An African money-transfer firm with big ambitions
Friday, October 16, 2015
WHEN Abdirashid Duale, the chief executive of Dahabshiil, Africa’s largest money-transfer business, visits Hargeisa, the capital of Somaliland, a breakaway province of Somalia, he cannot walk down the street easily. It is not that his security is under threat. It is that with every step, another businessman stops to greet him. Strolling from the new offices of Dahabshiil’s bank to the headquarters of its money-transfer operation, a distance of perhaps a couple of hundred metres, takes the best part of half an hour.
On arrival, it becomes clear why. In Hargeisa, Dahabshiil, which means “gold smelter” in Somali, is the local economy’s nerve centre. In its money-transfer hub, huge amounts trade over the counter; at one point, your correspondent is handed $200,000 in cash to hold.
In its new bank, every floor is air-conditioned—this in a state where electricity is generated by diesel and costs roughly ten times what it does in the West. Every street trader proudly displays his Dahab account number—the mobile-money arm of the firm’s telecoms network. At least half of Somaliland’s annual income flows through the firm, reckons Mr Duale.
Out of this bustling business, Mr Duale’s family have built an operation that operates throughout Somalia, and well beyond. Dahabshiil’s money-transfer business now stretches across 126 countries; as well as the one in Hargeisa, the firm has offices in Dubai, Djibouti and London. It transfers money from places such as Rwanda and South Sudan.
The company can also count on the support of powerful politicians, including David Cameron, Britain’s prime minister—who spoke up for the firm when Barclays closed its bank account in 2013. Its success in moving money has helped to rebuild shattered parts of Somalia. It is now trying to become something bigger: a bank.
Dahabshiil was founded by Mr Duale’s father, who was a trader, importing goods into Somalia from Yemen. To acquire foreign currency, access to which was then strictly controlled by Somalia’s nationalised banking system, he turned to Somali migrant workers in the Gulf who needed to repatriate their earnings. Their money paid for imports in Yemen; in turn, out of his revenues from sales in Somalia, the senior Mr Duale was able to pay money to their relatives.
In the late 1980s, when Siad Barre, Somalia’s military dictator, began bombing Hargeisa, the business, like the city, was all but destroyed. “We lost everything. We went back to a nomadic way of life,” says the junior Mr Duale. The family ended up in a refugee camp in Ethiopia. But adversity provided an opportunity. Stuck in camps, penniless refugees needed a way to get help from relatives abroad. And so business restarted.

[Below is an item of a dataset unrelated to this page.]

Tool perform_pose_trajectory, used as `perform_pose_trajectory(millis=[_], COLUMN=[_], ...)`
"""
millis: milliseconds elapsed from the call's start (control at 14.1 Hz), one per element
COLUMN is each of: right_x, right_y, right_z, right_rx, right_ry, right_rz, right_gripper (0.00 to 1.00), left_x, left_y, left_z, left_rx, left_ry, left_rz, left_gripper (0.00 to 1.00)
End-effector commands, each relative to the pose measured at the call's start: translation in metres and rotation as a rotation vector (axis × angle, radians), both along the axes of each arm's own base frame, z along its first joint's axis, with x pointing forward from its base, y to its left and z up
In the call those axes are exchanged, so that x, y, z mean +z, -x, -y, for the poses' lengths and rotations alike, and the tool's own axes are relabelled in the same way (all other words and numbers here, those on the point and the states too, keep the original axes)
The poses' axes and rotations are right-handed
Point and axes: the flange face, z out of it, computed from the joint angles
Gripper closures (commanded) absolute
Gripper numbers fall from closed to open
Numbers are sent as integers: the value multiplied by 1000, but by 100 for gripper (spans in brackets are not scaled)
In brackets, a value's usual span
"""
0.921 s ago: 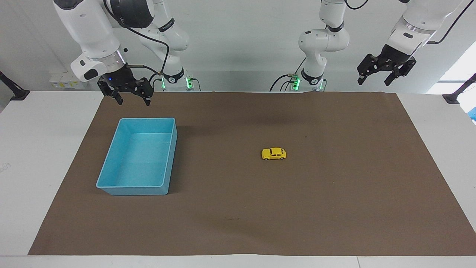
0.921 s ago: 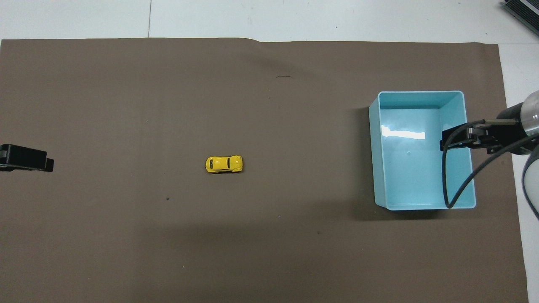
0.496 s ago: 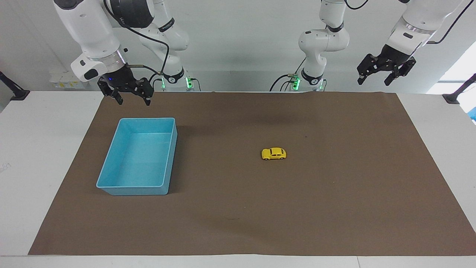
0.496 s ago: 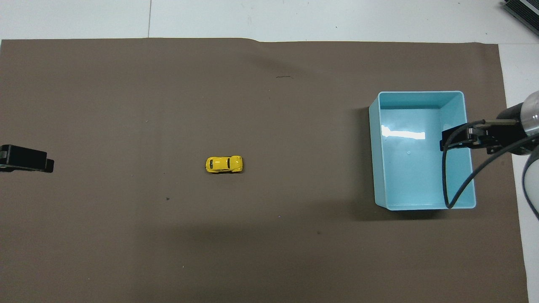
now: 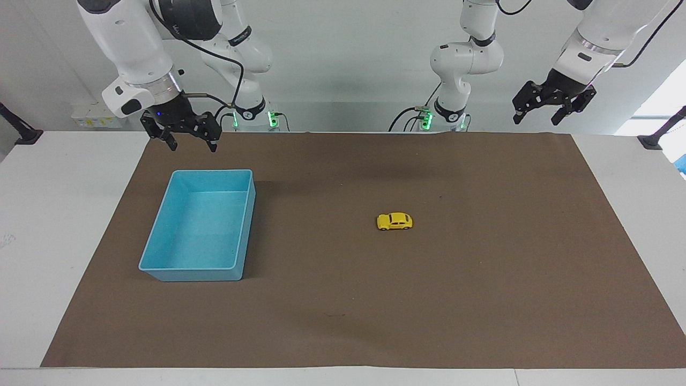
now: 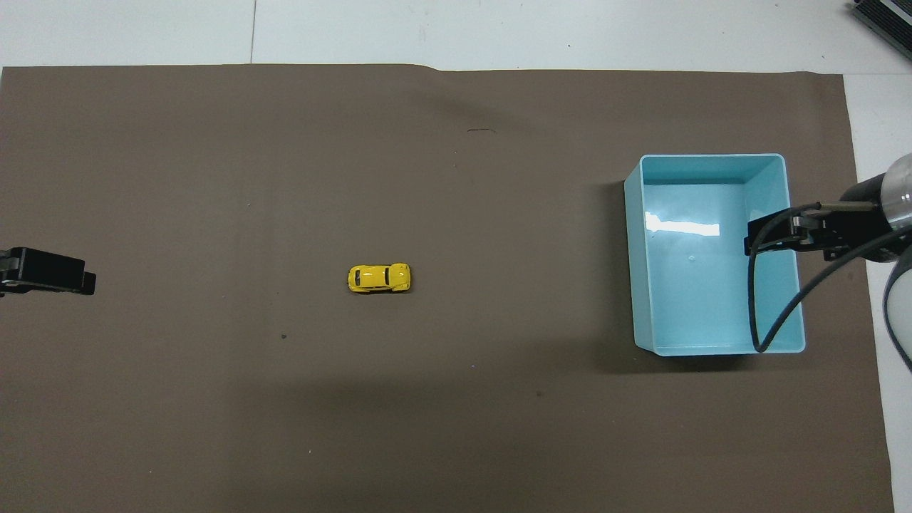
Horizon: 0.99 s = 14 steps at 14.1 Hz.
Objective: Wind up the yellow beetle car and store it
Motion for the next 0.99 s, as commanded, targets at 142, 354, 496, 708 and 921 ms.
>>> perform_pose_trajectory(millis=[142,354,496,708,921], right_x=[2,2,2,1,2], right_y=[3,3,3,3,3], right_z=[3,3,3,3,2], right_rx=[6,6,6,6,6], right_ry=[-20,-20,-20,-20,-21], right_rz=[15,15,15,13,15], right_gripper=[0,0,0,0,0], left_x=[-24,-43,-62,-86,-100], left_y=[-2,-9,-10,-10,-12], left_z=[5,7,20,30,31], left_rx=[35,156,221,405,513], left_ry=[-22,-28,-33,-50,-45], left_rz=[-10,-17,-19,-40,-41], left_gripper=[0,0,0,0,0])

After 1991, when the fighting died down, Dahabshiil began expanding back into Somalia. The business was crude—transactions were communicated with high-frequency radio sets and the firm relied entirely on its staff’s knowledge to ensure money reached the right people. But it quickly expanded. Satellite links were added, then mobile phones took off. Now, it is possible for someone in London to send money to a relative in Somalia with just a name and a mobile-phone number.
At one point this informality could have killed the business. After the September 11th attacks in New York, regulators in Western countries began to worry about how money-transfer systems were spiriting vast sums around the world anonymously—including to terrorists. Strict new rules about identifying senders and recipients were drawn up. Firms operating in Somalia, a lawless country, were particularly threatened. But instead of failing, Dahabshiil found a way to comply with the rules.
Since most Somalis do not own passports (which are in any case far from secure as proofs of identity), Dahabshiil relies on the strength of the clan network. In a country where men can recite their ancestors’ names back fifteen generations, references are an effective way to prove that new customers are who they say they are. After that, their biometric information and fingerprints are stored in a Dahabshiil database, so that later transactions can be verified. Many financial transactions are filmed, in case records are needed later.
This system has fended off bureaucrats determined to believe the worst about the firm and about Somalia, says Mr Duale. But it has not completely warded off controversy. Barclays closed Dahabshiil’s London account in 2013 largely because of worries about its reputation. The British bank did not want to risk being associated with car bombs and warfare in Somalia. After an outcry, and a court case, the two firms reached a settlement—but Barclays did not reopen the account. Mr Duale is now coy about how the firm banks in the West, refusing to reveal the identity of his partners.
Still, he is delighted by his growing empire. Standing on the roof of the bank’s offices, he explains how he wants to build a new Canary Wharf (London’s financial district) in Hargeisa. Inside, staff talk through new ventures: in microfinance, Islamic finance and real-estate lending.
Zakaria Hussein Ali, the local chief operations officer, explains in a broad London accent how Dahabshiil is like an 18th-century European family bank—relying on trust and careful management to get by. He says he hopes that by the end of the century, Dahabshiil will be as big as HSBC or Citigroup is now. Such grandiose ambitions show how far it has already come.